The Oklahoma legislature and its Democratic Governor adopted a law allowing disabled students to use public funds to attend a private school if they wished to do so. Similar laws have been passed in Florida, Georgia, Ohio, Utah, and Arizona.
Disabled students have had to fight for decades to receive an adequate education from the public school system. Federal legislation, now called IDEA, was adopted in the mid-1970s to ensure an appropriate eduction for disabled students. Unfortunately, having a legal right to something and actually receiving it are two very different things and many disabled students continue to be denied appropriate services despite their legal entitlements.
That’s why several states have decided to empower families with disabled children with an additional mechanism by which they could ensure receiving an appropriate education — special education vouchers that would allow them to transfer to private schools if they believe that the public schools are not serving them adequately. Oklahoma is the latest state to offer these vouchers but it almost certainly won’t be the last as several other states are considering the idea. And there is good evidence that special education vouchers are significantly improving outcomes.
But, according to Education Week, four Oklahoma school districts have decided not to offer these vouchers that are required by state law. The reasons given for willfully disobeying the state law are varied.

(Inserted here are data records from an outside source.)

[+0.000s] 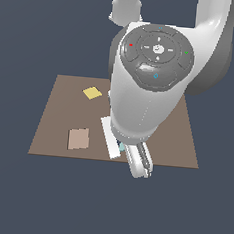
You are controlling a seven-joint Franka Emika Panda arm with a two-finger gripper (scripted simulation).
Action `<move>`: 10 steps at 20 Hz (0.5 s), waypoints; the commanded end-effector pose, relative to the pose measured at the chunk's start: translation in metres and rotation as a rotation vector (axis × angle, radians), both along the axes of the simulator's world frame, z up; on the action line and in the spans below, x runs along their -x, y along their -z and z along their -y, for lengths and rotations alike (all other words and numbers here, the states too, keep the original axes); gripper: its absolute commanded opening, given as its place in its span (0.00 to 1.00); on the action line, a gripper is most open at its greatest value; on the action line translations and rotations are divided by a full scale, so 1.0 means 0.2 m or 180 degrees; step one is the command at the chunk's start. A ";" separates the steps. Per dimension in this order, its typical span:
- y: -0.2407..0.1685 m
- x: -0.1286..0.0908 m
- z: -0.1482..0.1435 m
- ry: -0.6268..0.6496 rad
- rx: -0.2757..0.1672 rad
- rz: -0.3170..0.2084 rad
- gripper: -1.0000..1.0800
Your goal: Insert a designated object into the corresponding slot on a board.
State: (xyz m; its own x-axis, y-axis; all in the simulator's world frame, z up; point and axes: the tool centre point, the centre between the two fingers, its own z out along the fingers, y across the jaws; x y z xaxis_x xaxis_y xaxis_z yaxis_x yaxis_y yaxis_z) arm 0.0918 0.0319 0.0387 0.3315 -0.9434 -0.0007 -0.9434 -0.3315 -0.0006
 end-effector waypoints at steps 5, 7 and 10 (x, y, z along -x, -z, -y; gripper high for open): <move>-0.01 0.04 0.08 0.0504 -0.0002 0.0001 0.00; -0.01 0.04 0.10 0.0606 -0.0002 0.0001 0.00; -0.01 0.06 0.11 0.0714 -0.0002 0.0001 0.00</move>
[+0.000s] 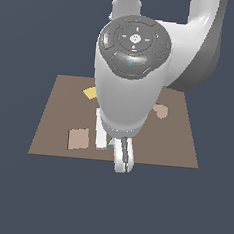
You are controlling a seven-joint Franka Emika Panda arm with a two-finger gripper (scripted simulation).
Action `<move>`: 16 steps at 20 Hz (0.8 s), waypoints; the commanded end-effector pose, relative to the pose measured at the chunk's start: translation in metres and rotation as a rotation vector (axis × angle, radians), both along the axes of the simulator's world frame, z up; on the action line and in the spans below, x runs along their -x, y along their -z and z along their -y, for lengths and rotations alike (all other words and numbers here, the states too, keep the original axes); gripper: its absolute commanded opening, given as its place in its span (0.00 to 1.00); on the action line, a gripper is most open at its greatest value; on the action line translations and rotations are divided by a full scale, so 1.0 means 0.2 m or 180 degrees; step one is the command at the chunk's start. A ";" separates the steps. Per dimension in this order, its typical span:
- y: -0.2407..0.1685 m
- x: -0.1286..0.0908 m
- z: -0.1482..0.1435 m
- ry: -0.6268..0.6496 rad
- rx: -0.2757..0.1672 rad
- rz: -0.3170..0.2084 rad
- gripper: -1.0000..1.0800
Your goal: Insert a designated object into the corresponding slot on a board.
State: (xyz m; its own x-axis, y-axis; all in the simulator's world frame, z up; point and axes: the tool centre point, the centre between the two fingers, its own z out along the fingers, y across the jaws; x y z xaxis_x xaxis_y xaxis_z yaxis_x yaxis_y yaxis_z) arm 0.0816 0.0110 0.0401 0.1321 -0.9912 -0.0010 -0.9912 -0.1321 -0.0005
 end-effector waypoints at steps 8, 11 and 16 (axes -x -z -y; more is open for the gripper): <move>0.01 0.01 0.01 0.0112 0.0000 -0.0001 0.00; 0.05 0.01 0.01 0.0123 0.0000 -0.0003 0.00; 0.05 0.01 0.01 0.0123 0.0000 -0.0003 0.96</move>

One district, Broken Arrow, has suggested that the voucher laws violate the state’s constitution because funds would go to religious schools.

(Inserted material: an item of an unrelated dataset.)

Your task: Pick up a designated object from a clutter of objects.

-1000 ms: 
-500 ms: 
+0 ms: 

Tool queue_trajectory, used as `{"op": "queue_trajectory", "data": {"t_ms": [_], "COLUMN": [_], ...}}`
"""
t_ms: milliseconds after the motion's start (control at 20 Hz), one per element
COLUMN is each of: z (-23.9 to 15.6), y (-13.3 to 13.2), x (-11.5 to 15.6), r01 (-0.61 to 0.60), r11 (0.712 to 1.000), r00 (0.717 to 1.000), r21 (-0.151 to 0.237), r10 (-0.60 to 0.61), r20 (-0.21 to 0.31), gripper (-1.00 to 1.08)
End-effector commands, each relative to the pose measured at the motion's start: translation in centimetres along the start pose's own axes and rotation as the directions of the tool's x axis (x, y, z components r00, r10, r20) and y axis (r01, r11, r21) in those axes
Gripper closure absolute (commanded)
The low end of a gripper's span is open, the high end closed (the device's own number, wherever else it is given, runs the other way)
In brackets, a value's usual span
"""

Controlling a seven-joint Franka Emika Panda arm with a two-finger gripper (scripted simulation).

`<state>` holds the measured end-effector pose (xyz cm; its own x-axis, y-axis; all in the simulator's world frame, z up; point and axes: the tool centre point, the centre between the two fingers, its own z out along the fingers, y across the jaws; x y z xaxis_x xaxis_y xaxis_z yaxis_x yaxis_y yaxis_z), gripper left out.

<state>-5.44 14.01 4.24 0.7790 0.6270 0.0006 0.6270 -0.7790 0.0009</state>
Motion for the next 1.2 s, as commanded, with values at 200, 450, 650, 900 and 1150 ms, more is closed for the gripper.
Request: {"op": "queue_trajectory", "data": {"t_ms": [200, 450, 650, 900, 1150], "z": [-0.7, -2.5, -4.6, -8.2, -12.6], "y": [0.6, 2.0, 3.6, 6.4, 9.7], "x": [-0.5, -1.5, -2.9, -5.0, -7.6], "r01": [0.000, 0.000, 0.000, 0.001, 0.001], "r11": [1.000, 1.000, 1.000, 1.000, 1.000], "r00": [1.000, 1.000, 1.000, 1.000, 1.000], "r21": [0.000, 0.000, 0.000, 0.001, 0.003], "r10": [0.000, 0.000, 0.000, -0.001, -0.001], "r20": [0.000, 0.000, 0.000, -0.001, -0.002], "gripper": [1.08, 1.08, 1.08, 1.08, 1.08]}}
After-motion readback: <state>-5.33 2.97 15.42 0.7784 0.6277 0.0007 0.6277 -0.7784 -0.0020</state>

Besides the fact that the U.S. Supreme Court and several states have ruled that these vouchers would not pose this type of constitutional threat, apparently public school district officials in Oklahoma think they know better. And they’ve discovered some new constitutional process by which school officials interpret the constitution rather than the courts.
Actually, it’s not really a new method of deciding who should interpret the constitution, since it was a method well-established by segregationist school officials and governors who believed that they had the power to block black students from exercising their civil rights no matter what the law or courts said. Now it is disabled students who are being blocked at the schoolhouse door.
The willingness of public school officials to publicly flaunt their disobedience of the law is not even very unique in current times. Just two years ago school officials in Georgia decided to disobey the state’s duly enacted social promotion policy simply because they disagreed with the policy. Some of the Oklahoma public school officials similarly believe that they have standing as educators to decide what is best for kids and formulate the policy regardless of what the law and the people who pay them say.
Public school officials get away with this kind of willful violation of the law far too easily. No one will go to jail. No one will lose their job. No one will be sanctioned in any way. And they wonder why having a law to ensure appropriate services for disabled students isn’t sufficient. Maybe it’s because public school officials apparently don’t have to follow the law.